Do you mean a separate Layout, rather than a score? If not, I would think the layout would be much more useful.

One can combine unpitched percussion into kits (as you may know) which can appear in your score as either separate lines, a grid, or a five-line staff (or multiple five-line staves depending on how many instruments you have), and one can specify different layouts for the parts than the score in Layout options.

I honestly usually leave collision avoidance off for text, but have a shortcut and stream deck button for it so I can turn it on individually if needed. At least that way it usually doesn’t mess up the vertical staff positioning in the score as much. The problem with #3 specifically is that there’s usually a dynamic at an entrance, and often a condensing label there too, so the automatic vertical spacing allotted is completely unreflective of how much is actually needed once the label is correctly repositioned. Since a label and dynamic co-exist so often, a setting to specify how that positioning is handled would be a real timesaver!

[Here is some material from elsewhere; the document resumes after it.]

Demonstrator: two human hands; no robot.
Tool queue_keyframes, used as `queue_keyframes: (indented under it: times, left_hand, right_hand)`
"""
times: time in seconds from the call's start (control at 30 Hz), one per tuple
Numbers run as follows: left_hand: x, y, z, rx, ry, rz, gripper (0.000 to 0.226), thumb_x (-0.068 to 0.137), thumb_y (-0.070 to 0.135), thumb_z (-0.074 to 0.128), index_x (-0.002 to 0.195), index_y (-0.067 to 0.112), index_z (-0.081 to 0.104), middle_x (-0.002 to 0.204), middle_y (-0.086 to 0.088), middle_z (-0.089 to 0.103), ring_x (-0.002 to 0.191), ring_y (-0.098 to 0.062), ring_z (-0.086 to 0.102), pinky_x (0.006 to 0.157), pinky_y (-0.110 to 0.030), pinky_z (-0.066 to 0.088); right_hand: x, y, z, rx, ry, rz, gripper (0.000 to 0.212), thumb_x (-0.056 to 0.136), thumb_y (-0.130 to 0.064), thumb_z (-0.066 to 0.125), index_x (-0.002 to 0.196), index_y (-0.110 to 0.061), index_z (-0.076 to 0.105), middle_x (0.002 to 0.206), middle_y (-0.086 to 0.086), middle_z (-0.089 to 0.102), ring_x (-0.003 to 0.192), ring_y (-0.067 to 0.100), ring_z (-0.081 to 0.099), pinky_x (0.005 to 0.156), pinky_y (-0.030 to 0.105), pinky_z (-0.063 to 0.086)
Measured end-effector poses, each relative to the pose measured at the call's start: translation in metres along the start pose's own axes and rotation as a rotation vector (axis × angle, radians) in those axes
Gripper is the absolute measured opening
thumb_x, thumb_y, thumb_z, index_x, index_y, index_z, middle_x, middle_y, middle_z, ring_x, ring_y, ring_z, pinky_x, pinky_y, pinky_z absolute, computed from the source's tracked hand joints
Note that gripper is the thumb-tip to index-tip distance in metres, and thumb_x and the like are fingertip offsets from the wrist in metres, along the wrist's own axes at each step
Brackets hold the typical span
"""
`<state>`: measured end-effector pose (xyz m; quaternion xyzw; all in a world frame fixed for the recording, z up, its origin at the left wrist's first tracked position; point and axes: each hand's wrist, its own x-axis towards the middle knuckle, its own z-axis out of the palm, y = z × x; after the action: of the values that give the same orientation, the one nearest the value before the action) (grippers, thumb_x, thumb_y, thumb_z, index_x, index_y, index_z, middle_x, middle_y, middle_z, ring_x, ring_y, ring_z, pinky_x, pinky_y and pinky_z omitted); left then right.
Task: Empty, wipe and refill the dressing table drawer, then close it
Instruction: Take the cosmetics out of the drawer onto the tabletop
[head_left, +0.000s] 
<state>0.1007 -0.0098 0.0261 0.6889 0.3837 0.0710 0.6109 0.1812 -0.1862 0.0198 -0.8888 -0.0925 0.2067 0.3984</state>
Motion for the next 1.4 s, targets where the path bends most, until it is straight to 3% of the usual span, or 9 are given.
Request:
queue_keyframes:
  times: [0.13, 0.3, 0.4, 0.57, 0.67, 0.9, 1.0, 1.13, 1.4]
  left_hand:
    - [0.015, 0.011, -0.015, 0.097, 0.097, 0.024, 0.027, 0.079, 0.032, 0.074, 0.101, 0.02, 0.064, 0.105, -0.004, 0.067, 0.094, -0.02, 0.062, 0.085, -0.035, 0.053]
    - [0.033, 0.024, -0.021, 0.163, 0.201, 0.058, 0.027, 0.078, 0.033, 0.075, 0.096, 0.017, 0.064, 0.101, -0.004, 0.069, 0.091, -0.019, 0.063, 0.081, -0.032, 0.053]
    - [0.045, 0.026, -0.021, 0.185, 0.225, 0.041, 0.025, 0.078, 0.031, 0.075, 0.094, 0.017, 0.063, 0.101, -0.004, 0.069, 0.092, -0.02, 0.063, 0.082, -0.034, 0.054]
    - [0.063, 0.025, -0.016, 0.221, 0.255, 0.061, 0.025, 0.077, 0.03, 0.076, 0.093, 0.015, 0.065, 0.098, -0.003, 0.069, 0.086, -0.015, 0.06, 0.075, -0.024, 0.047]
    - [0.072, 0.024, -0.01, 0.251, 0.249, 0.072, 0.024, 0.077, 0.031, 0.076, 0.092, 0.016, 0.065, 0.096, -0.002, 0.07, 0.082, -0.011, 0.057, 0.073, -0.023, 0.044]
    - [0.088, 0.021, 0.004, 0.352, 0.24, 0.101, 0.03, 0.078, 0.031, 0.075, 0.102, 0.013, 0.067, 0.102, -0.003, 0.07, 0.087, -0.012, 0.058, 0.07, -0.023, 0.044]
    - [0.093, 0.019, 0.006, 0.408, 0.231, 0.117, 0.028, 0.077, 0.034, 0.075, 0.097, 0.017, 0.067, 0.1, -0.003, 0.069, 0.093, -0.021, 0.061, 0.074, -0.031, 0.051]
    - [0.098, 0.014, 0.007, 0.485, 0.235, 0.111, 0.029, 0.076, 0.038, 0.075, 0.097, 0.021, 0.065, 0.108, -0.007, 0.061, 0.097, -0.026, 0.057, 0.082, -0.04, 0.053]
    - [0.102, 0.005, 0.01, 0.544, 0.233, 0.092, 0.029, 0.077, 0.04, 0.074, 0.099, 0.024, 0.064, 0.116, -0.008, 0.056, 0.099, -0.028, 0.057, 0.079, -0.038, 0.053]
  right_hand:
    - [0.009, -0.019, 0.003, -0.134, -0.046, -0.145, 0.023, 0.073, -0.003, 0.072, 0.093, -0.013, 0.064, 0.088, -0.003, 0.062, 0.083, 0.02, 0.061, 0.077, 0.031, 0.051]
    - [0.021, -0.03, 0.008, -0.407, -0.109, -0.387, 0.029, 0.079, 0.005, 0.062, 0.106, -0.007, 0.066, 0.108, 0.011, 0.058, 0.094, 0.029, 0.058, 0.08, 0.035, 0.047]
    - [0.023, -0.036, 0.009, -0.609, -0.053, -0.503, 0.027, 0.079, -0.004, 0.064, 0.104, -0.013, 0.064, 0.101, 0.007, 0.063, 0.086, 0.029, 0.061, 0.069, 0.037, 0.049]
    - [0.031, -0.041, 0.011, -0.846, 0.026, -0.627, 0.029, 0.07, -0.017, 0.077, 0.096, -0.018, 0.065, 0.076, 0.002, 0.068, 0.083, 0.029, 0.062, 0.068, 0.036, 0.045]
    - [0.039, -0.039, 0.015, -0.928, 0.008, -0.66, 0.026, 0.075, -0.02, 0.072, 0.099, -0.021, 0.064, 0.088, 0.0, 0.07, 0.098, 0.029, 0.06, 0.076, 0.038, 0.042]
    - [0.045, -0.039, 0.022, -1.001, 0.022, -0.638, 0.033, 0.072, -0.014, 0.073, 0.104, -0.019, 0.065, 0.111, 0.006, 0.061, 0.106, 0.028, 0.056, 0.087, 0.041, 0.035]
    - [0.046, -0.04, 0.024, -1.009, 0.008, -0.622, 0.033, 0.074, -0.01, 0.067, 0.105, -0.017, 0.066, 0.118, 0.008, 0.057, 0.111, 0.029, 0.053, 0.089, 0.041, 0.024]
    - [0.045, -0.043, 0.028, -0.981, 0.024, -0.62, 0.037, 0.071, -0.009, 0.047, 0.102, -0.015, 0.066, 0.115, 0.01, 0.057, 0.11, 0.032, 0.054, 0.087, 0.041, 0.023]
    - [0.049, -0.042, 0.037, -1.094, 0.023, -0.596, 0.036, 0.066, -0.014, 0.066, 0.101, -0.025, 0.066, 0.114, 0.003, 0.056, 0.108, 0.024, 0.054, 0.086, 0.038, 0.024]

Yeah, as @Derrek mentioned, just use a layout that contains those percussionists. Or if you don’t want to do any perc assignment, just add all the individual perc instruments. For this job, the composer didn’t really consider how he had the pit percussion assigned, and just wrote what he wanted. I had a spreadsheet (ballet is 20 movements) to try to figure out how to minimize perc changes, but in the end the 2 players had to share a few instruments. They can see what each other is doing this way though, so if the configuration allows they can switch up if necessary. I had each player’s instruments combined into kits, with a percussion key placed at the beginning. Putting one player in their own group avoided naming issues like Snare 1 and Snare 2, as there’s physically only 1 snare shared between them.